Using the entries that follow, report how many lines contain the word "camera". Only the number is wanted.

▶ **INFORMATION SUPPLIED**
------------------------------
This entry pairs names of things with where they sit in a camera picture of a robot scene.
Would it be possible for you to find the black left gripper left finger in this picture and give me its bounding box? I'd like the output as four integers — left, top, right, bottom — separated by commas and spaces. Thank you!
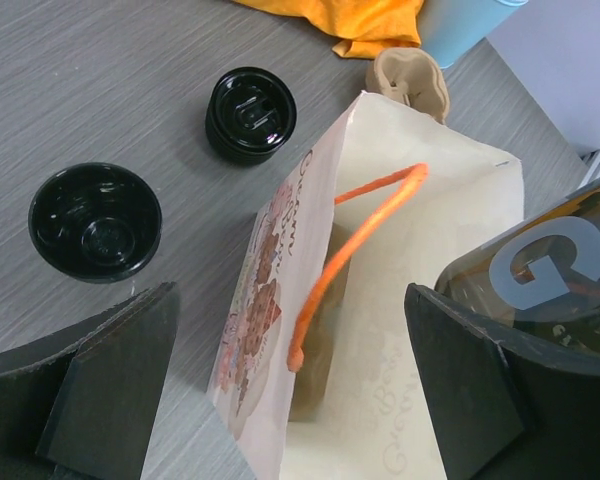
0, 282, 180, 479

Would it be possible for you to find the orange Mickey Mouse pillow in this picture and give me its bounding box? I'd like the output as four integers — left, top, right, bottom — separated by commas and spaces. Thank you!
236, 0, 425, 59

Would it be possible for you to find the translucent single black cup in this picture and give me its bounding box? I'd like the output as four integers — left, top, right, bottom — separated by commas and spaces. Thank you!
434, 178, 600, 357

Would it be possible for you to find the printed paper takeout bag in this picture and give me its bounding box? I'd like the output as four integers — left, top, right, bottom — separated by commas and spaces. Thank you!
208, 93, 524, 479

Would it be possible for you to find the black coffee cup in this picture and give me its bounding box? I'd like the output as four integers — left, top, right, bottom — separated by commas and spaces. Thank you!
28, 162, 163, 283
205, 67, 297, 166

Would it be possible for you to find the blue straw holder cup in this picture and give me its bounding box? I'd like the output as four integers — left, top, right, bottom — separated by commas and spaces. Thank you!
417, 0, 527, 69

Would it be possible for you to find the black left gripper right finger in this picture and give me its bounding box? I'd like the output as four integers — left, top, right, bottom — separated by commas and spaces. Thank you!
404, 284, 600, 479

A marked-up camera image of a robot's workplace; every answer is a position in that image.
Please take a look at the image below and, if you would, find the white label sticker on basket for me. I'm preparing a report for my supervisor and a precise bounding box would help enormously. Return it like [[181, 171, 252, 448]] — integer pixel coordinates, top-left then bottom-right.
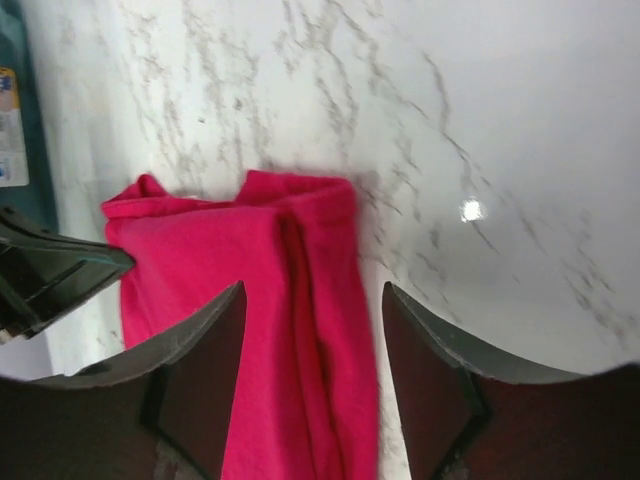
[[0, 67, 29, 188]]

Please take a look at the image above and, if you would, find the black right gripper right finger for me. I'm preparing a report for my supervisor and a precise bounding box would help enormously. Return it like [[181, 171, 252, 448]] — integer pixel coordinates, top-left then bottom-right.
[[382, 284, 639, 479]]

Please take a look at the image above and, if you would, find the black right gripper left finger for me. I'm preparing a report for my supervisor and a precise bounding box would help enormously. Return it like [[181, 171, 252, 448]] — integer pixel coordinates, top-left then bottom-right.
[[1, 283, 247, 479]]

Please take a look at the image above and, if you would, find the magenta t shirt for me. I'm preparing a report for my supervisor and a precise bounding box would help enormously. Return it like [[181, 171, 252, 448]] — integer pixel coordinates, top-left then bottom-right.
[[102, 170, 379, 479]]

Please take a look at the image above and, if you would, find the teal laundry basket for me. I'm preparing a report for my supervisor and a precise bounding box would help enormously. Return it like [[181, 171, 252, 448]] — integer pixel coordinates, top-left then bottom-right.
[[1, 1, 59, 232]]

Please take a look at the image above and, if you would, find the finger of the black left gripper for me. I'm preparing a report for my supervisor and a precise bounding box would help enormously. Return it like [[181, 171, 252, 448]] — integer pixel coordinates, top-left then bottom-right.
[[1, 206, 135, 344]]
------------------------------
▶ **RESULT BELOW**
2